# Assignment:
Return all of the data below verbatim and exclude every picture.

=======

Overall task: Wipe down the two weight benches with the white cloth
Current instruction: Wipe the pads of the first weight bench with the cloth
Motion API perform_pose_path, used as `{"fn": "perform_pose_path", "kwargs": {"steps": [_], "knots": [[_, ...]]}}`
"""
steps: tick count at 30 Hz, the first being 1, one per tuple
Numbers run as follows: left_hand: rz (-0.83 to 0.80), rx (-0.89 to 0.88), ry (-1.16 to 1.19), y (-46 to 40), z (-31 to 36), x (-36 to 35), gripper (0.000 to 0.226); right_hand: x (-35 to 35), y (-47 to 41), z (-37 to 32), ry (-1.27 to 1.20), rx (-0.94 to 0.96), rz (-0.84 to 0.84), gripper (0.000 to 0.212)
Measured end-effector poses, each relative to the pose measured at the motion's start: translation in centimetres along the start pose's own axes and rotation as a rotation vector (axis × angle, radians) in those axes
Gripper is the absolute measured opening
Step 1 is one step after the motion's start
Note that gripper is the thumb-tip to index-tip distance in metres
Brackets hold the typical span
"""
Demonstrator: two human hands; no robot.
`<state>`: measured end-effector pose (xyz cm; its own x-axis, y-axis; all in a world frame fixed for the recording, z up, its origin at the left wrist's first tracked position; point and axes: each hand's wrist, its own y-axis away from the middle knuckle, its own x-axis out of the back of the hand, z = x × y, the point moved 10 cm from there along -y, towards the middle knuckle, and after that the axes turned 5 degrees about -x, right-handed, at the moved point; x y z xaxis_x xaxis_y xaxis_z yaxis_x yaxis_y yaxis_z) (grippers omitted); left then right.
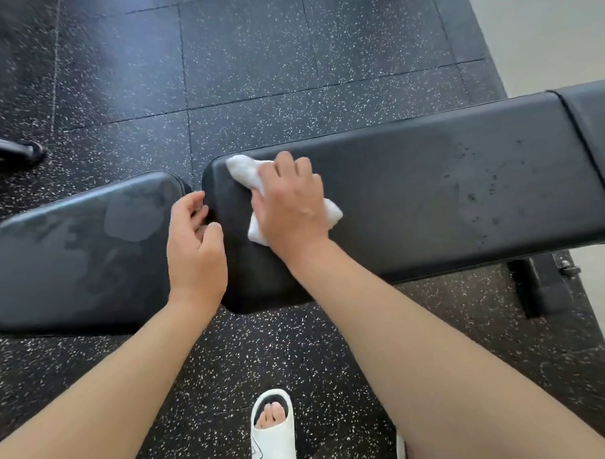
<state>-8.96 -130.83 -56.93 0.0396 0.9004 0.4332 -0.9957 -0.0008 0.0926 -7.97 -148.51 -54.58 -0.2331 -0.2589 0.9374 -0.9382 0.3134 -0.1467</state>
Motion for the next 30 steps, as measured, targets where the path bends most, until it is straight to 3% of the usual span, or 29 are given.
{"fn": "perform_pose_path", "kwargs": {"steps": [4,10,12,15,19,24,28,30], "knots": [[0.04,0.056,-0.02,2.8,-1.5,1.5,0.038,-1.0,4.4,-5.9,-0.108,0.27,-0.052,0.017],[-0.075,0.087,-0.155,4.2,-2.7,2.1,0.043,1.6,11.5,1.1,-0.169,0.524,-0.192,0.017],[-0.068,0.098,-0.132,4.3,-2.6,1.8,0.044,2.4,10.0,3.8,-0.142,0.508,-0.181,0.018],[-0.081,0.111,-0.091,4.7,-2.7,1.4,0.046,2.3,4.3,5.2,-0.12,0.314,-0.12,0.019],[-0.093,0.105,-0.077,4.9,-2.4,1.3,0.048,-0.4,-2.7,0.5,-0.061,0.088,-0.037,0.028],[-0.04,0.09,-0.095,4.1,-2.2,2.3,0.044,-3.0,-1.9,-7.1,-0.058,0.238,-0.027,0.028],[0.041,0.024,-0.1,3.5,-1.1,2.6,0.036,-1.2,3.2,-5.9,-0.12,0.379,-0.064,0.022],[-0.004,-0.085,-0.176,3.4,0.8,1.1,0.03,0.5,5.4,-3.0,-0.158,0.415,-0.065,0.023]]}}
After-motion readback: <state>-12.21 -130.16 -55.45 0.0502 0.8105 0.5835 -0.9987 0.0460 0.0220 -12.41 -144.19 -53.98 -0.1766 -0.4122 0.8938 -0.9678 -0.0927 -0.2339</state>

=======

# Solution to the exercise:
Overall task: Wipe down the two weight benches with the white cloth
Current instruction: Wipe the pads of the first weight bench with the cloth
Motion API perform_pose_path, used as `{"fn": "perform_pose_path", "kwargs": {"steps": [_], "knots": [[_, ...]]}}`
"""
steps: tick count at 30 Hz, the first being 1, one per tuple
Numbers run as follows: left_hand: rz (-0.83 to 0.80), rx (-0.89 to 0.88), ry (-1.16 to 1.19), y (-46 to 40), z (-31 to 36), x (-36 to 35), gripper (0.000 to 0.226); right_hand: x (-35 to 35), y (-47 to 41), z (-37 to 32), ry (-1.27 to 1.20), rx (-0.94 to 0.96), rz (-0.84 to 0.84), gripper (0.000 to 0.212)
Measured end-effector poses, each relative to the pose measured at the motion's start: translation in centimetres along the start pose's own axes and rotation as a rotation vector (axis × angle, radians) in those axes
Gripper is the absolute measured opening
Step 1 is one step after the motion's start
Note that gripper is the thumb-tip to index-tip distance in metres
Brackets hold the typical span
"""
Demonstrator: two human hands; no robot.
`<state>`: measured end-effector pose (xyz cm; its own x-axis, y-axis; all in a world frame fixed for the recording, z up, its origin at the left wrist's first tracked position; point and axes: each hand's wrist, its own y-axis away from the middle knuckle, its own x-axis out of the back of the hand, z = x × y, the point moved 10 cm from there along -y, towards the middle knuckle, and after that the axes turned 5 degrees about -x, right-handed, at the moved point; x y z xaxis_x xaxis_y xaxis_z yaxis_x yaxis_y yaxis_z) (grippers omitted); left then right.
<state>-8.96 -130.83 -56.93 0.0396 0.9004 0.4332 -0.9957 -0.0008 0.0926 -7.97 -148.51 -54.58 -0.2331 -0.2589 0.9374 -0.9382 0.3134 -0.1467</state>
Motion for the next 30 steps, as measured, targets where the path bends most, until it is straight to 3% of the usual span, or 29 are given.
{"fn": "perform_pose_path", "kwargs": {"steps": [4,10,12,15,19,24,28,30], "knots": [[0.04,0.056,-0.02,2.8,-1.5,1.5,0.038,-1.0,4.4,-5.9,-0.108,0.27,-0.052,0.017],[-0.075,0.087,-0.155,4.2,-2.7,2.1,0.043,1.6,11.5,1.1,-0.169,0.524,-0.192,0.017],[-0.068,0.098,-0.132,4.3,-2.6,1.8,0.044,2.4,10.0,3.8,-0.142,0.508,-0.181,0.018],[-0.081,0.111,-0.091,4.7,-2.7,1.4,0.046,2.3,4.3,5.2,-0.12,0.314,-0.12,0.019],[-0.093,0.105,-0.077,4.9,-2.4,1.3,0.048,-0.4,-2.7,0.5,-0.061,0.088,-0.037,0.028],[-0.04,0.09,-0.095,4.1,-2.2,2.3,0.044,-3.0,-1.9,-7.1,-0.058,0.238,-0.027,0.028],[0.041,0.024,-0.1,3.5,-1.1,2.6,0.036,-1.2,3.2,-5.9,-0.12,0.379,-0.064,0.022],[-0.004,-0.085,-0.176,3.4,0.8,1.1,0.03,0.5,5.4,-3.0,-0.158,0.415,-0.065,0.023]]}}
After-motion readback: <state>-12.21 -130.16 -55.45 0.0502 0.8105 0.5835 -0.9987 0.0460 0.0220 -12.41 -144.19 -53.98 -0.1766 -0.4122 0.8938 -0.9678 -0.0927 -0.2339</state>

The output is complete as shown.